* _Exercise aim_
Every entry must be given again exactly as it is written.

[Records contained in a dataset]
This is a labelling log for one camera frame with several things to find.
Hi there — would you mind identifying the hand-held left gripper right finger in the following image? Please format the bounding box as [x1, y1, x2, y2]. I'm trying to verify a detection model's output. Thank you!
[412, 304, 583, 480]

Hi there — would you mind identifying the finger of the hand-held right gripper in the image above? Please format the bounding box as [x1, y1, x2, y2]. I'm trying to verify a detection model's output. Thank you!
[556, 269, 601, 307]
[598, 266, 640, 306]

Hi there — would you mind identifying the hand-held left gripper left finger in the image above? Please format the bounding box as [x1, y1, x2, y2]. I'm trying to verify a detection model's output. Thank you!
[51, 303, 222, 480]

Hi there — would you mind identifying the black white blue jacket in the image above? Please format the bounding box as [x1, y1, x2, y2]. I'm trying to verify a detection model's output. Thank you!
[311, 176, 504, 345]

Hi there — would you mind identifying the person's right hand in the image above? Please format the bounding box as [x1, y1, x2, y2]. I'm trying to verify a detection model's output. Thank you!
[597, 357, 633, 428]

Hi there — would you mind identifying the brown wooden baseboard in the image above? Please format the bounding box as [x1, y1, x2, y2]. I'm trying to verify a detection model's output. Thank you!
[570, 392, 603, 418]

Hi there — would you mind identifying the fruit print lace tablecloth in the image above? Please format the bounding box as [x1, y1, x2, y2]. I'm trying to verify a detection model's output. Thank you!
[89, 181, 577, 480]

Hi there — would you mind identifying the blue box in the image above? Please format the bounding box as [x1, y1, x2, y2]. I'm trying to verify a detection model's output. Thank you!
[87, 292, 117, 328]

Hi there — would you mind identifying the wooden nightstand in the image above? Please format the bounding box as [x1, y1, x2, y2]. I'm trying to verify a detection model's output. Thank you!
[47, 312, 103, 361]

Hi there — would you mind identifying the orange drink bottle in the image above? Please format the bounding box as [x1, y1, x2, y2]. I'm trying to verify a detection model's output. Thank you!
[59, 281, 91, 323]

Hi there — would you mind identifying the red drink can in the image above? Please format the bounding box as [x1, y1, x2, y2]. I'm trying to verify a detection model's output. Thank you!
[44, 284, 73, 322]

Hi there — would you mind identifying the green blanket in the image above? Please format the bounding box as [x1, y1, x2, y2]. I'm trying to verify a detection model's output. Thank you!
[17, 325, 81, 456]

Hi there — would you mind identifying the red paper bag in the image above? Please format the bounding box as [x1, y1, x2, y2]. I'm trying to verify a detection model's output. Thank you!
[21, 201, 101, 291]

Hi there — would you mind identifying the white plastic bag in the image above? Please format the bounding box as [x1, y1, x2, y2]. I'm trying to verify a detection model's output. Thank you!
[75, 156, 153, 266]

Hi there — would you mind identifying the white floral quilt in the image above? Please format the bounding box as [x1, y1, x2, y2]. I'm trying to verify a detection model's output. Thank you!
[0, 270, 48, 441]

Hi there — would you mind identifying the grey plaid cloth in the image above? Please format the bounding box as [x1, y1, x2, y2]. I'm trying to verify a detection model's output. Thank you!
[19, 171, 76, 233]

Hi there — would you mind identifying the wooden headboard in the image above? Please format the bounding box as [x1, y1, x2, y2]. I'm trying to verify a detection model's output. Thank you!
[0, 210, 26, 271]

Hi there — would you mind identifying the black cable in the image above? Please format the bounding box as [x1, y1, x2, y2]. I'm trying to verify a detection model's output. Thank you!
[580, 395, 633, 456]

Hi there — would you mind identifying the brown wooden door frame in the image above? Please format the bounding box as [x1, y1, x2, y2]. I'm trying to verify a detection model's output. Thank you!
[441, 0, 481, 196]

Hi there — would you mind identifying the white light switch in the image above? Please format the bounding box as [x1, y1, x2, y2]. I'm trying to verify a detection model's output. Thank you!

* _Task output_
This is a labelling log for one camera frame with several things to find.
Hi there — would you mind identifying the hand-held left gripper right finger in the following image? Please format the bounding box as [x1, y1, x2, y2]. I'm trying to verify a detection model's output. Thank you!
[412, 304, 583, 480]

Hi there — would you mind identifying the finger of the hand-held right gripper in the image above? Please format the bounding box as [x1, y1, x2, y2]. I'm trying to verify a detection model's output. Thank you!
[556, 269, 601, 307]
[598, 266, 640, 306]

Hi there — would you mind identifying the hand-held left gripper left finger in the image above? Please format the bounding box as [x1, y1, x2, y2]. I'm trying to verify a detection model's output. Thank you!
[51, 303, 222, 480]

Hi there — would you mind identifying the black white blue jacket in the image above? Please format the bounding box as [x1, y1, x2, y2]. I'm trying to verify a detection model's output. Thank you!
[311, 176, 504, 345]

Hi there — would you mind identifying the person's right hand in the image above? Please format the bounding box as [x1, y1, x2, y2]. I'm trying to verify a detection model's output. Thank you!
[597, 357, 633, 428]

Hi there — would you mind identifying the brown wooden baseboard in the image above? Please format the bounding box as [x1, y1, x2, y2]. I'm trying to verify a detection model's output. Thank you!
[570, 392, 603, 418]

Hi there — would you mind identifying the fruit print lace tablecloth in the image above? Please format the bounding box as [x1, y1, x2, y2]. I'm trying to verify a detection model's output. Thank you!
[89, 181, 577, 480]

Hi there — would you mind identifying the blue box in the image above? Please format the bounding box as [x1, y1, x2, y2]. I'm trying to verify a detection model's output. Thank you!
[87, 292, 117, 328]

Hi there — would you mind identifying the wooden nightstand in the image above? Please format the bounding box as [x1, y1, x2, y2]. I'm trying to verify a detection model's output. Thank you!
[47, 312, 103, 361]

Hi there — would you mind identifying the orange drink bottle in the image above? Please format the bounding box as [x1, y1, x2, y2]. I'm trying to verify a detection model's output. Thank you!
[59, 281, 91, 323]

Hi there — would you mind identifying the red drink can in the image above? Please format the bounding box as [x1, y1, x2, y2]. I'm trying to verify a detection model's output. Thank you!
[44, 284, 73, 322]

Hi there — would you mind identifying the green blanket in the image above? Please format the bounding box as [x1, y1, x2, y2]. I'm trying to verify a detection model's output. Thank you!
[17, 325, 81, 456]

Hi there — would you mind identifying the red paper bag in the image above? Please format the bounding box as [x1, y1, x2, y2]. I'm trying to verify a detection model's output. Thank you!
[21, 201, 101, 291]

Hi there — would you mind identifying the white plastic bag in the image above? Please format the bounding box as [x1, y1, x2, y2]. I'm trying to verify a detection model's output. Thank you!
[75, 156, 153, 266]

Hi there — would you mind identifying the white floral quilt in the image above? Please format the bounding box as [x1, y1, x2, y2]. I'm trying to verify a detection model's output. Thank you!
[0, 270, 48, 441]

Hi there — would you mind identifying the grey plaid cloth in the image above? Please format the bounding box as [x1, y1, x2, y2]. I'm trying to verify a detection model's output. Thank you!
[19, 171, 76, 233]

Hi there — would you mind identifying the wooden headboard in the image above? Please format the bounding box as [x1, y1, x2, y2]. I'm trying to verify a detection model's output. Thank you!
[0, 210, 26, 271]

Hi there — would you mind identifying the black cable in the image above? Please format the bounding box as [x1, y1, x2, y2]. I'm trying to verify a detection model's output. Thank you!
[580, 395, 633, 456]

Hi there — would you mind identifying the brown wooden door frame in the image above? Please format the bounding box as [x1, y1, x2, y2]. I'm trying to verify a detection model's output. Thank you!
[441, 0, 481, 196]

Hi there — would you mind identifying the white light switch in the image above? Please format the bounding box as [x1, y1, x2, y2]. I'm trying to verify a detection model's output. Thank you!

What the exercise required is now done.